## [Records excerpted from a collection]
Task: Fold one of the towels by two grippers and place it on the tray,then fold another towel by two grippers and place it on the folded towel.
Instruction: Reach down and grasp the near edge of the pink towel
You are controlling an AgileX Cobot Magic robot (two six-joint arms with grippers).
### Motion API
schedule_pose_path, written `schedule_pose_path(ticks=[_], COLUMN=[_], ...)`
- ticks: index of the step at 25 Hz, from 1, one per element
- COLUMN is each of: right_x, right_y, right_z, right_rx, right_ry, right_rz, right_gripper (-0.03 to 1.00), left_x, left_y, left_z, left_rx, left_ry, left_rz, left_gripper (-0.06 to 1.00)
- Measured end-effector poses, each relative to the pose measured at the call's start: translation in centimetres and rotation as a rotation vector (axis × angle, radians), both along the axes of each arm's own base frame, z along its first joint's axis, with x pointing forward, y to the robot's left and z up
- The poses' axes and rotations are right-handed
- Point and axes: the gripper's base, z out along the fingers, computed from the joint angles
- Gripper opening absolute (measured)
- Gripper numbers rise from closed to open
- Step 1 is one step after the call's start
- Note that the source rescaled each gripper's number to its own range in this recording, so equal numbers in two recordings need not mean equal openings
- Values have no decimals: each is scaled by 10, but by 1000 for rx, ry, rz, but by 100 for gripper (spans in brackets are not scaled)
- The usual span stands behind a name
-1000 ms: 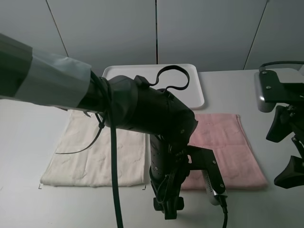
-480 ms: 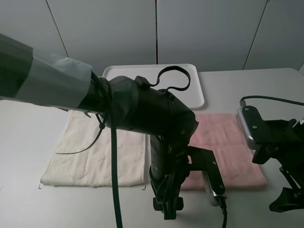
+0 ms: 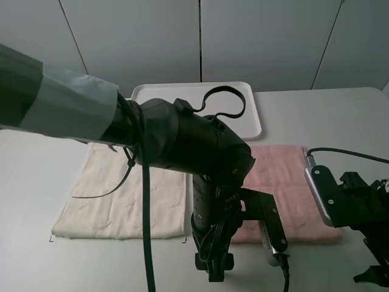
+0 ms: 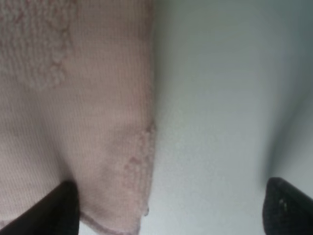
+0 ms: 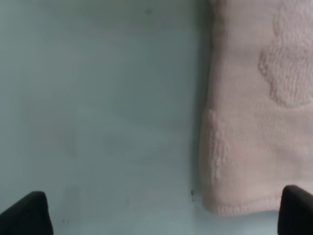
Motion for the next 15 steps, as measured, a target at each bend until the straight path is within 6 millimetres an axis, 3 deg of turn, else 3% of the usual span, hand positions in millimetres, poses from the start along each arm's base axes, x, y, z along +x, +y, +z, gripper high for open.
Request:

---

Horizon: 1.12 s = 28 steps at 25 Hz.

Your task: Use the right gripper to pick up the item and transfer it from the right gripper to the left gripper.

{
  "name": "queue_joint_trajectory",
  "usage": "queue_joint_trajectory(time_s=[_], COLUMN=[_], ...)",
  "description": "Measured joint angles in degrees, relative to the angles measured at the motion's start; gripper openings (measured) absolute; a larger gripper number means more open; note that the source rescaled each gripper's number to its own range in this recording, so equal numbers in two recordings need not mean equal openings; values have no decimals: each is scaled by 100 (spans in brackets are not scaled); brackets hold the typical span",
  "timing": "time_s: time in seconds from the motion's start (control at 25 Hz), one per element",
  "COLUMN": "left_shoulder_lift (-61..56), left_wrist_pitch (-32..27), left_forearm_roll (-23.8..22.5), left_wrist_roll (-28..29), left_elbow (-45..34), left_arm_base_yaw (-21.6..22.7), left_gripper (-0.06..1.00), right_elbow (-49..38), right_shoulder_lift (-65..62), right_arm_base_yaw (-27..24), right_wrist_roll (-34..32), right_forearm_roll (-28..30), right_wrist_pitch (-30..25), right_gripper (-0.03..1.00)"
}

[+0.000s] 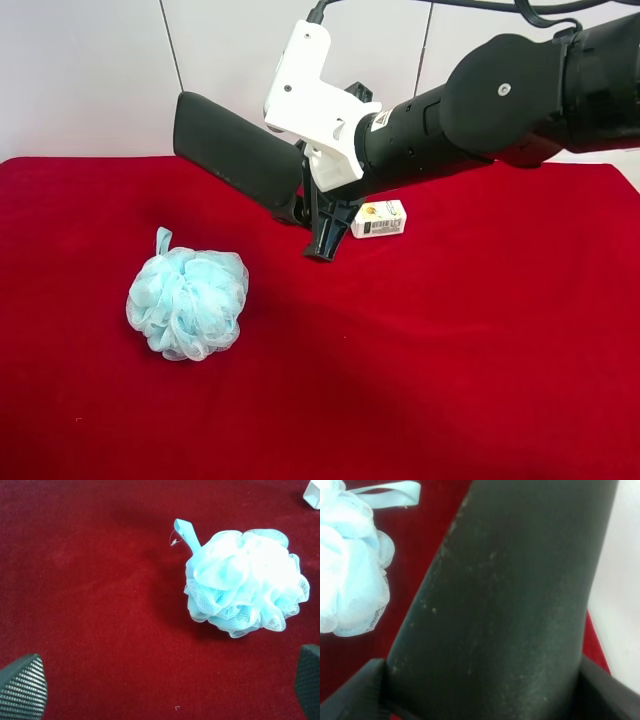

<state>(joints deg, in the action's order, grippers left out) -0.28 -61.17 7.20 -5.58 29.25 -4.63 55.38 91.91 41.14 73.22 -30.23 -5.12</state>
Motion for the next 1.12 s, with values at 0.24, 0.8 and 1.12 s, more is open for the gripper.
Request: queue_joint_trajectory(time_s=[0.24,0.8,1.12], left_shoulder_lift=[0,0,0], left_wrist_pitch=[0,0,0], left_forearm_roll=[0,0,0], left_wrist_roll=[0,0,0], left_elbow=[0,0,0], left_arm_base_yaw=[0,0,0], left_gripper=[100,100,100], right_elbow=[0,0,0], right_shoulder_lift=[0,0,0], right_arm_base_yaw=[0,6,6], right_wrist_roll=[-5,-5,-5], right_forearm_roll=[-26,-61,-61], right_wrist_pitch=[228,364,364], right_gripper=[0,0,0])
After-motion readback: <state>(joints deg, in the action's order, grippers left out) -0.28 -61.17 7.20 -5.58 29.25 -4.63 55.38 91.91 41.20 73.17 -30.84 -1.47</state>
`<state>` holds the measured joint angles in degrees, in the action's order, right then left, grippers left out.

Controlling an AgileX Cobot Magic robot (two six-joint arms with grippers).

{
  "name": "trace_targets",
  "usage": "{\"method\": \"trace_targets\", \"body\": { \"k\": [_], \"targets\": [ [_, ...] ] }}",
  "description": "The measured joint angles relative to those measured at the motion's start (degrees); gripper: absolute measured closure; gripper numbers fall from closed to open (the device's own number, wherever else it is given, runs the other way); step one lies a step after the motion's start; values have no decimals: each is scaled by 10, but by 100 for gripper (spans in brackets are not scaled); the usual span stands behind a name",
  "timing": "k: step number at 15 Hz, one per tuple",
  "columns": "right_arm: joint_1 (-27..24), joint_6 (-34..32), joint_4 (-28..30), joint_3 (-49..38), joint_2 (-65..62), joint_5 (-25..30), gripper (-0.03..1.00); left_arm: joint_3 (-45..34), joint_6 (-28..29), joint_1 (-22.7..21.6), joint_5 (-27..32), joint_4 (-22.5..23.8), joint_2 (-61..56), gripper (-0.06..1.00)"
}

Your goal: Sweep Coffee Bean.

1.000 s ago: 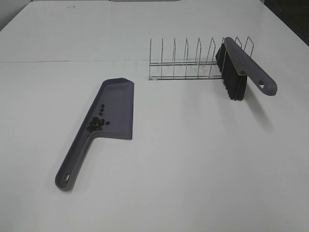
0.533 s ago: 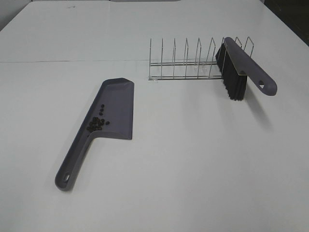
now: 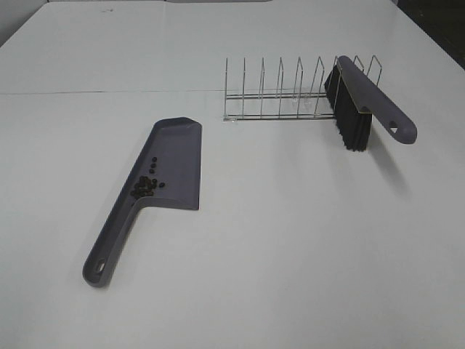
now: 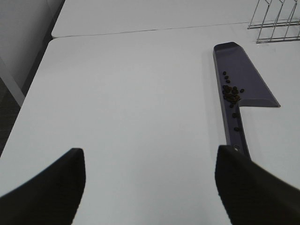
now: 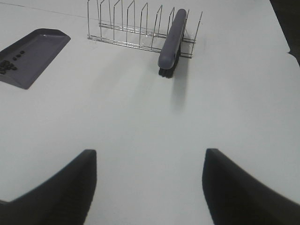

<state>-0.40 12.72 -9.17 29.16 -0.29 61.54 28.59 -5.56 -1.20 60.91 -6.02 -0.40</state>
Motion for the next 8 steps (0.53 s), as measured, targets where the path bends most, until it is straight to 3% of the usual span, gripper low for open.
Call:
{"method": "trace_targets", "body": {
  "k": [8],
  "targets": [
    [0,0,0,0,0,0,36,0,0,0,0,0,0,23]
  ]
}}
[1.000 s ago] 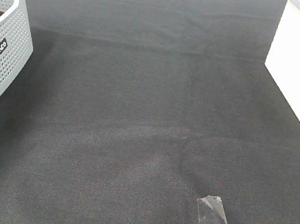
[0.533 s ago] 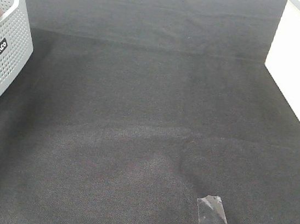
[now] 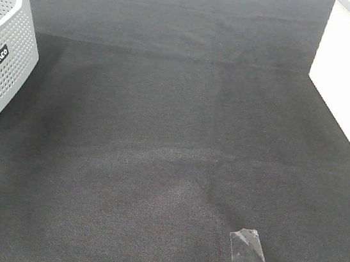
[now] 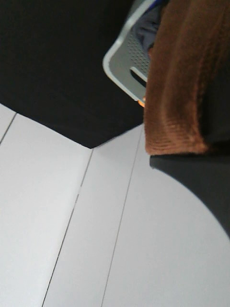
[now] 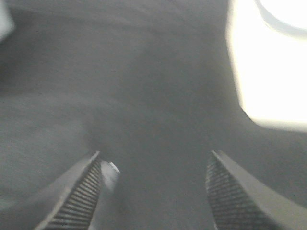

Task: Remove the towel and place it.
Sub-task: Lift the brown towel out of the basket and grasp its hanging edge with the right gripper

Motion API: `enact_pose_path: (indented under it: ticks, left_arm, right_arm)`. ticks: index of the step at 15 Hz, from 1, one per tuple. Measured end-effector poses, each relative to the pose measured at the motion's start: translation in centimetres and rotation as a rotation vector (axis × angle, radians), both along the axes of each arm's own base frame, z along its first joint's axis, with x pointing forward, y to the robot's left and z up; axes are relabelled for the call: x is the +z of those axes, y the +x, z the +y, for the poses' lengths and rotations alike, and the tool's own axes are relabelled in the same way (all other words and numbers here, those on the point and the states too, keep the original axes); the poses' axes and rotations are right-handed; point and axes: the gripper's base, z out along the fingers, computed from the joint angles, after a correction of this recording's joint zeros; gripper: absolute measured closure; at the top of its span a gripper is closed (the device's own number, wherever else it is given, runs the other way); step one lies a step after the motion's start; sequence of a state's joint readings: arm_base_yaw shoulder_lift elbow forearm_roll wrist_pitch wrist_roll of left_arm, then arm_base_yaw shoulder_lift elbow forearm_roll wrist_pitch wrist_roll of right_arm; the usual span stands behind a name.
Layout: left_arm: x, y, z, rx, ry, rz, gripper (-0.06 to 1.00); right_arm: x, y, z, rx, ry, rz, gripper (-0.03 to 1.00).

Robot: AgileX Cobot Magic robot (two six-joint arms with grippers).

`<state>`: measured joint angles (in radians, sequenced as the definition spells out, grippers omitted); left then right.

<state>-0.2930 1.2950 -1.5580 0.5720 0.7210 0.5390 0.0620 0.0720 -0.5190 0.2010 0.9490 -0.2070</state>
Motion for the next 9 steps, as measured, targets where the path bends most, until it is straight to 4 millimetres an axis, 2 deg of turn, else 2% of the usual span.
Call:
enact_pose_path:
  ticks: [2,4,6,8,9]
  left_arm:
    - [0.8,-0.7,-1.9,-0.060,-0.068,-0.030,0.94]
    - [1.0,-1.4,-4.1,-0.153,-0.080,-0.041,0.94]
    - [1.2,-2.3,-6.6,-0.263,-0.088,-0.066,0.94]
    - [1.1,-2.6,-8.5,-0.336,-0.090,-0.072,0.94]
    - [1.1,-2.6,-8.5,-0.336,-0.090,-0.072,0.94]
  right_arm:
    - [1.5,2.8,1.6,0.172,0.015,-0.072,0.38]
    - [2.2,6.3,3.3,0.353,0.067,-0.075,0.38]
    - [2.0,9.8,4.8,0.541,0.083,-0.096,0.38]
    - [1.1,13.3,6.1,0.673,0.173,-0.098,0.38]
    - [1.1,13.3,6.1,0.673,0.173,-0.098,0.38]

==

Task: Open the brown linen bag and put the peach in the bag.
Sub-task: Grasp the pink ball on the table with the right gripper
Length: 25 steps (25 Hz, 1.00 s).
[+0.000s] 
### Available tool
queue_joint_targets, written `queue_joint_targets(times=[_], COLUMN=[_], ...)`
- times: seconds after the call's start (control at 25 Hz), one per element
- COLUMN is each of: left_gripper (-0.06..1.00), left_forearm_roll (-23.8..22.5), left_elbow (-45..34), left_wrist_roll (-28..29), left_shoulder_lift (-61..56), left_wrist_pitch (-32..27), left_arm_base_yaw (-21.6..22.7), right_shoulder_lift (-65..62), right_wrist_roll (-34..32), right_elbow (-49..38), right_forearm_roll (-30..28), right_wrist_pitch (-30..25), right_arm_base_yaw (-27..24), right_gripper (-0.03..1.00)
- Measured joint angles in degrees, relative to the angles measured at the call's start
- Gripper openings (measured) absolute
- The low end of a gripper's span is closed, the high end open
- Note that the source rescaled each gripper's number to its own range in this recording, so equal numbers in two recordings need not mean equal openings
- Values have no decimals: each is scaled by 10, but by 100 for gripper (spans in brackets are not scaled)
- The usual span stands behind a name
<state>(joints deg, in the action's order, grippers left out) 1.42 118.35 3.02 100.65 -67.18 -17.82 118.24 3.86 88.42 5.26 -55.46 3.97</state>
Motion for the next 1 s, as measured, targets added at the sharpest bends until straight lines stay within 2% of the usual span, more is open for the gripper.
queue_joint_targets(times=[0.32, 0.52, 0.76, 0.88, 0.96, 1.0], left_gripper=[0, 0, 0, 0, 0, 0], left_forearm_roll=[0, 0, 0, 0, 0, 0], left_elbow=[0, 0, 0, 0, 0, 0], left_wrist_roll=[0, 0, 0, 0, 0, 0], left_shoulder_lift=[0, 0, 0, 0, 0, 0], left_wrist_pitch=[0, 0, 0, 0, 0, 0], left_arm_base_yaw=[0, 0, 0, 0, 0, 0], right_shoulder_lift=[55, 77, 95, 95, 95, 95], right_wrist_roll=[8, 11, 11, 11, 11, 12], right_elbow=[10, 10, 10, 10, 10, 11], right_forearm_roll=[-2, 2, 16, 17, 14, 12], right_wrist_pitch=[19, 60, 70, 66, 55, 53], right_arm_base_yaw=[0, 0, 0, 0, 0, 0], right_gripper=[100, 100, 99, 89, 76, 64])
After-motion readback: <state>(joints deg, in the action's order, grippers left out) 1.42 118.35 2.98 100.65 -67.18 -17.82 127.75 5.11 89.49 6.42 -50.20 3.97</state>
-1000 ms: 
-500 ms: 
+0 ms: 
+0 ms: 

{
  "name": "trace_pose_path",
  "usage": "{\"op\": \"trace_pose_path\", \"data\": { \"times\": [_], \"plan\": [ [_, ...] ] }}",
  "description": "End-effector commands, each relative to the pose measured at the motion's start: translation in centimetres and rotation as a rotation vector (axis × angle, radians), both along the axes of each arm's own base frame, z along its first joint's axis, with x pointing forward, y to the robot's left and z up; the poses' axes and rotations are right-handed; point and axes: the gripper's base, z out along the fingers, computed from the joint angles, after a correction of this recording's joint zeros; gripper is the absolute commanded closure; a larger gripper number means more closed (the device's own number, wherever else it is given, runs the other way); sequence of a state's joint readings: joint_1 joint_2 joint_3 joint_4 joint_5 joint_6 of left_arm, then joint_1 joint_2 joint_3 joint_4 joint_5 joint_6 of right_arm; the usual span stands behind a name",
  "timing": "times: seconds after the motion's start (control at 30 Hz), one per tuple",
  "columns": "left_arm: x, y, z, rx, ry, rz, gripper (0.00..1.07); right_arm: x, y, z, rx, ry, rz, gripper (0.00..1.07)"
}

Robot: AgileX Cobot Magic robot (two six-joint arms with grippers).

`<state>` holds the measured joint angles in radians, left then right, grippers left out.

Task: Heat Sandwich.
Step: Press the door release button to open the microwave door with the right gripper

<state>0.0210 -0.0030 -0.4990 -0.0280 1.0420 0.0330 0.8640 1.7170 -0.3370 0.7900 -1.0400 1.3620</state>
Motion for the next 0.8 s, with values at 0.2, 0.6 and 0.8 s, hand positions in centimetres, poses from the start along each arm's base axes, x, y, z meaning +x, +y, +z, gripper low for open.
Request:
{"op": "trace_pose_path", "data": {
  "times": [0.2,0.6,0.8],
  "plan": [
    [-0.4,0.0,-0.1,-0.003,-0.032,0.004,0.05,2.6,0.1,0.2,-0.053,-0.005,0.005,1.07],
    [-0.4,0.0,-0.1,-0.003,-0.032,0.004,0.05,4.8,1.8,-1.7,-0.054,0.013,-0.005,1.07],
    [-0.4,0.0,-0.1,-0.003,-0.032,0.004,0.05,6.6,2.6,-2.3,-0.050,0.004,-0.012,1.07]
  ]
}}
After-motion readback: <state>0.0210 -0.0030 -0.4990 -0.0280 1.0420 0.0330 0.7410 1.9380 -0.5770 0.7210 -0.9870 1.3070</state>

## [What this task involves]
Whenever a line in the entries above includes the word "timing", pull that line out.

## [Response for this exercise]
  "timing": "time_s: time in seconds from the motion's start (control at 25 Hz), one per element",
  "timing": "k: step number at 15 Hz, one per tuple",
  "timing": "times: seconds after the motion's start (control at 30 Hz), one per tuple",

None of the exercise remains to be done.